**Aim of the task**
Return only those lines of the listing in which "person" appears.

**Data**
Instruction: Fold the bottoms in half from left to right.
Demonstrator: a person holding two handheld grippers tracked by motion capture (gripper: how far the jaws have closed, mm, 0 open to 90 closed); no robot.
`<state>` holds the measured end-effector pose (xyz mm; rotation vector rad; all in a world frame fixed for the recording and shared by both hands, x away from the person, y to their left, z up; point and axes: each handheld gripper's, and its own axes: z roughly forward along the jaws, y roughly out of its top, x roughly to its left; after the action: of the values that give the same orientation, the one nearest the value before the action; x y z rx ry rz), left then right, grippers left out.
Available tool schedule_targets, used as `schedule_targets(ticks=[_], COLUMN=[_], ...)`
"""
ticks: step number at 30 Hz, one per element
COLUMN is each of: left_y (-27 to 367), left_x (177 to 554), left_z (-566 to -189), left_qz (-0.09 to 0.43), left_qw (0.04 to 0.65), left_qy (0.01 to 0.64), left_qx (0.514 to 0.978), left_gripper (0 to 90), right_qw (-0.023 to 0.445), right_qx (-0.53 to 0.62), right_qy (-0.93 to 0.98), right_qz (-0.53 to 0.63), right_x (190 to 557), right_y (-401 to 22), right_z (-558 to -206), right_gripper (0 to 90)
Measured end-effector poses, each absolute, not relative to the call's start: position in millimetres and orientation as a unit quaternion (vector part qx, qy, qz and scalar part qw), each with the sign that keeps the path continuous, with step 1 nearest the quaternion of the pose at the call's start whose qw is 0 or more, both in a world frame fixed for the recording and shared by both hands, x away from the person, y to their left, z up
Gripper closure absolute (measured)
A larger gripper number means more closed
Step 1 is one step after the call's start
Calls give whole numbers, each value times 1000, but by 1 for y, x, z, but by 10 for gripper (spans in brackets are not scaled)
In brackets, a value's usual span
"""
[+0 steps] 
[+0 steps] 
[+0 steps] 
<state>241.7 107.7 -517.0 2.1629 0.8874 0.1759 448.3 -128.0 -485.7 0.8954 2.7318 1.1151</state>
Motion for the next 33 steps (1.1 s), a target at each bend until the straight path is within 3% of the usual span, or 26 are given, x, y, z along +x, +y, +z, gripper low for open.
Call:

**Answer**
Demonstrator: a person holding two handheld grippers tracked by motion capture (gripper: how far the jaws have closed, mm, 0 open to 90 closed); no robot.
`<state>` holds the measured end-effector pose (xyz mm; rotation vector rad; all in a world frame fixed for the recording and shared by both hands, x away from the person, y to their left, z up; point and axes: each handheld gripper's, and its own axes: z roughly forward along the jaws, y roughly out of its top, x roughly to its left; after the action: of the values that give the same orientation, the one nearest the value before the action; x y z rx ry rz), left then right, grippers left out.
Measured end-effector poses, each absolute, not relative to the call's start: position in millimetres and orientation as a unit quaternion (vector part qx, qy, qz and scalar part qw), each with the sign that keeps the path continuous, with step 1 nearest the quaternion of the pose at the call's start whose qw is 0 or more, both in a world frame fixed for the recording and shared by both hands, x away from the person, y to their left, z up

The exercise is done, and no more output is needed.